BOASTS -- See classified advertisements for houses, says Morris Conklin of Lisboa, Portugal, as in "master bedroom boasts his-and-her fireplaces -- never 'bathroom apologizes for cracked linoleum,' or 'kitchen laments pathetic placement of electrical outlets.'"

There you have it. The i-Anything (or the pod-Whatever, for that matter) sure bugs the sunshine out of me.

What words and expressions would you like to put an immediate end to?
 
"Random" as used by 11-year-olds.

"Dude, that was random!"

*shudder*

On a more serious note, I'd love to see the end of "Death toll rises in Iraq."

:rose:
 
sweetsubsarahh said:
On a more serious note, I'd love to see the end of "Death toll rises in Iraq."
Rising or sinking, I'd like to see an end to the use of "death toll". It reduces tragedy to statistics. Puts it on par empathy wise with the Dow Jones index or something.
 
Sigh. I'll prove what an outsider I am yet again.
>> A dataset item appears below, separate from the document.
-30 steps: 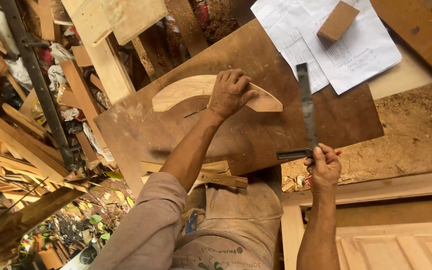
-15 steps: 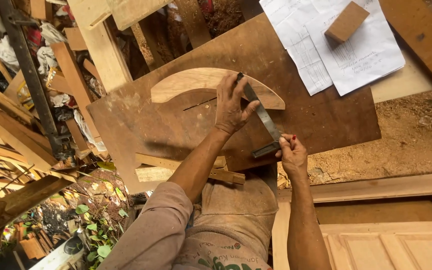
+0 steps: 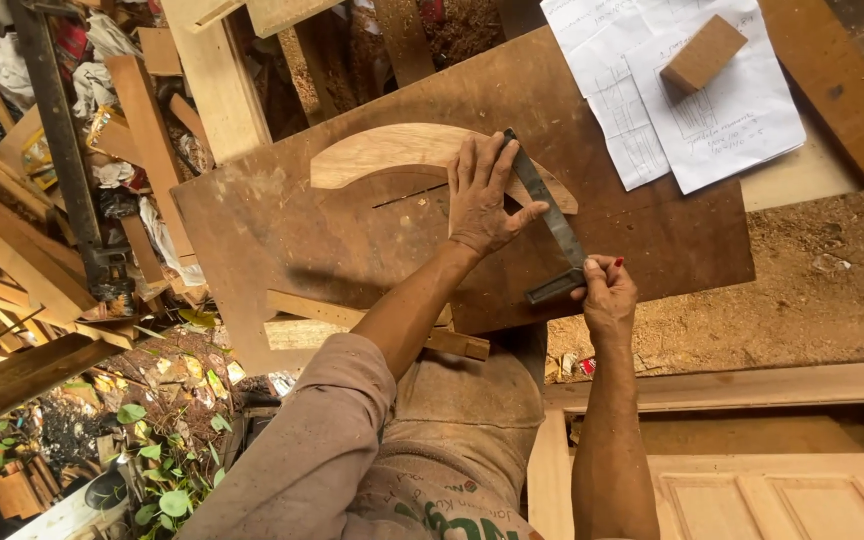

I will continue to use 'awesome'. But appropriately. I see no reason to stop using it because semi-literate, hormone addled teenagers misuse it.

And I :heart: my iMac. :D ;)
 
rgraham666 said:
Sigh. I'll prove what an outsider I am yet again.

I will continue to use 'awesome'. But appropriately. I see no reason to stop using it because semi-literate, hormone addled teenagers misuse it.

And I :heart: my iMac. :D ;)


And iPod.

Daughter and machine are inseparable.
 
sweetsubsarahh said:
And iPod.

Daughter and machine are inseparable.

Have you at least compromised and told her she can't use 'awesome', or is that 'Awesome!', any more. ;)
 
I have no problem with Awesome or things beginning with I. I used awesome the other day, actualy. And I denotes a Macintosh piece of hardware. Nothing wrong there at all.
 
rgraham666 said:
Have you at least compromised and told her she can't use 'awesome', or is that 'Awesome!', any more. ;)

She doesn't use awesome.

She says, "Oooh, shiny!" and other derivatives of "pop" euphemisms.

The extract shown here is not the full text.